# Spanish bank account



## NickH01 (May 4, 2014)

Hi all. 
Do we need an NIE number in order to open a non- resident bank account? Need to able to pay surveyors costs etc, but not completing until March next year.
So do i need NIE now and renew in March??.

Can I just add, I have asked several questions on this site and your replies have been very helpful, thank you.


----------



## xabiaxica (Jun 23, 2009)

NickH01 said:


> Hi all.
> Do we need an NIE number in order to open a non- resident bank account? Need to able to pay surveyors costs etc, but not completing until March next year.
> So do i need NIE now and renew in March??.
> 
> Can I just add, I have asked several questions on this site and your replies have been very helpful, thank you.

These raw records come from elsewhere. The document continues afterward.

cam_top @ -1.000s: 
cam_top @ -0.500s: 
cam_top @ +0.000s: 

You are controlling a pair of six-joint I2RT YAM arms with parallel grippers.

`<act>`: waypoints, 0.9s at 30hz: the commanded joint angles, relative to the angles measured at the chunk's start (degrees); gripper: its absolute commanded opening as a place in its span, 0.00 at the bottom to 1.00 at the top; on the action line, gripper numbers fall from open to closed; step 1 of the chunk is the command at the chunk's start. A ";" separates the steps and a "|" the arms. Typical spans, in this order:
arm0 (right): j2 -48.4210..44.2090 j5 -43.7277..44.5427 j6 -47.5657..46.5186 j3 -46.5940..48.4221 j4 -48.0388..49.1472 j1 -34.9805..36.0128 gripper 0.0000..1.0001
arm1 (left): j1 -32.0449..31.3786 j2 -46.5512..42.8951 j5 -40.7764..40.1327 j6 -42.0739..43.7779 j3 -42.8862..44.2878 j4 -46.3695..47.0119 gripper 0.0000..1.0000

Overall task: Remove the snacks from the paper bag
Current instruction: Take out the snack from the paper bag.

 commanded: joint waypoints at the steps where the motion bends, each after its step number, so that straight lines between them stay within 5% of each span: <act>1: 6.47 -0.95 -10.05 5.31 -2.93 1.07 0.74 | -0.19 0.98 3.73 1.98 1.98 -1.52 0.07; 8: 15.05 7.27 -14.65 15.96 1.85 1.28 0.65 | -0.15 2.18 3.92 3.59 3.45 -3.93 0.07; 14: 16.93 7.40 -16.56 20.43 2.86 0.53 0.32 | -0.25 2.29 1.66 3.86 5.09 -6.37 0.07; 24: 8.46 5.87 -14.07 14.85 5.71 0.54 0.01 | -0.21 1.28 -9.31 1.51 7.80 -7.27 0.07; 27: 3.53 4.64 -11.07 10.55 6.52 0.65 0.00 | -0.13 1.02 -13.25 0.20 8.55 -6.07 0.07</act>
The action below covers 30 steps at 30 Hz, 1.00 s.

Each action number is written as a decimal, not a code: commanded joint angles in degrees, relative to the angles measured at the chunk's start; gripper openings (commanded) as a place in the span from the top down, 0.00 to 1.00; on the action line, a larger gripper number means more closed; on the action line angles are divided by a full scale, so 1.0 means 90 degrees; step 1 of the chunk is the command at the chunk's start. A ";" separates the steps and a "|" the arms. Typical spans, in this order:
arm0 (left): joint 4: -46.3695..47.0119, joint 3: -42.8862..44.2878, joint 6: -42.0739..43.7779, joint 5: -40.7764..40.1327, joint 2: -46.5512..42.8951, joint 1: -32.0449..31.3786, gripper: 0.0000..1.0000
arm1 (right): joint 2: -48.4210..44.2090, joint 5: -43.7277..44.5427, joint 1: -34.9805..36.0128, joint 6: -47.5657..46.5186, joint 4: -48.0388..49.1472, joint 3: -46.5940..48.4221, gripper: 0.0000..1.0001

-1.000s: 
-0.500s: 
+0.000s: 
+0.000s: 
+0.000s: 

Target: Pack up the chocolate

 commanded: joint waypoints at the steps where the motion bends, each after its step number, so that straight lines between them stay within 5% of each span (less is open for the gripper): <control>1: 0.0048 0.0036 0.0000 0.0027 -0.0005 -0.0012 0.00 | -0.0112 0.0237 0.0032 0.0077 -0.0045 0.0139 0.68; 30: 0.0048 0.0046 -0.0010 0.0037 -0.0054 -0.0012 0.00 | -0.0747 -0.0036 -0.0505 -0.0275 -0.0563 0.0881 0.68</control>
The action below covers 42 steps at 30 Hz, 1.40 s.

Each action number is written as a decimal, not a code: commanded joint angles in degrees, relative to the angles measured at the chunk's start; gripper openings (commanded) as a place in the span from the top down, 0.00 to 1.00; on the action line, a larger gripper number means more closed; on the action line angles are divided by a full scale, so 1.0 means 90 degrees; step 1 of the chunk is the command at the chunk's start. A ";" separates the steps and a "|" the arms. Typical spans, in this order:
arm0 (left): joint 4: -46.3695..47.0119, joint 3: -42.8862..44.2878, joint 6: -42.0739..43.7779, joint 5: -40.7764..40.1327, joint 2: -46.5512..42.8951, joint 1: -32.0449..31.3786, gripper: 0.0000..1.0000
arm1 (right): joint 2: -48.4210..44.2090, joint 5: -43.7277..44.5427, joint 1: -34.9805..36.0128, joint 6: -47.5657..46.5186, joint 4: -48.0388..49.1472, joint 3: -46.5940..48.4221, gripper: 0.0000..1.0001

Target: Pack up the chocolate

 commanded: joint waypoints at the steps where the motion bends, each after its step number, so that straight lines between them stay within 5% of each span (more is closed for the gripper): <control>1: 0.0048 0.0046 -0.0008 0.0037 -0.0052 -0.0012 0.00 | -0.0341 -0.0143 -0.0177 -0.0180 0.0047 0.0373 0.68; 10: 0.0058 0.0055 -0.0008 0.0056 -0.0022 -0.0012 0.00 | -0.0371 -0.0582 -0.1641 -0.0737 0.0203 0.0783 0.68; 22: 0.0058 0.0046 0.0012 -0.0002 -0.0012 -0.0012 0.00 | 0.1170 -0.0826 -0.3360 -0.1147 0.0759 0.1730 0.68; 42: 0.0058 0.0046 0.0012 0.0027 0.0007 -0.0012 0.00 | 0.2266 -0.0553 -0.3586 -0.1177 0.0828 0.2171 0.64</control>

many/most banks will allow you to open a non-resident account with your passport, although the govt is 'encouraging' them to insist upon a NIE


----------



## snikpoh (Nov 19, 2007)

NickH01 said:


> Hi all.
> Do we need an NIE number in order to open a non- resident bank account? No.
> Need to able to pay surveyors costs etc, but not completing until March next year. Really need NIE for him to be able to raise a legal invoice/receipt.
> So do i need NIE now and renew in March??. No. If you will be living here permanently, then you will need to sign on the list of foreigners (commonly known as 'residencia' which will include your NIE)
> ...




some answers above


----------



## xabiaxica (Jun 23, 2009)

snikpoh said:


> some answers above


good point about the surveyor's invoice - so probably best to get a NIE now anyway, & if non-resident, renew in March


----------



## Pazcat (Mar 24, 2010)

I'm not sure that is right about needing a NIE for a legal receipt. Then again I don't make out receipts so it could be true and sounds daft enough to be true and I have seen it stated elsewhere but we have a load of receipts/monthly bills that just use our passport number from when we first arrived.

The only time a passport number has been refused is because of computer software not set up to take the digits but if you move on to another company it is not a problem. Our actual number isn't an NIE either and it has just 1 letter that differs from a regular one and that suffers the same computer input issues as well so a passport is always the fall back.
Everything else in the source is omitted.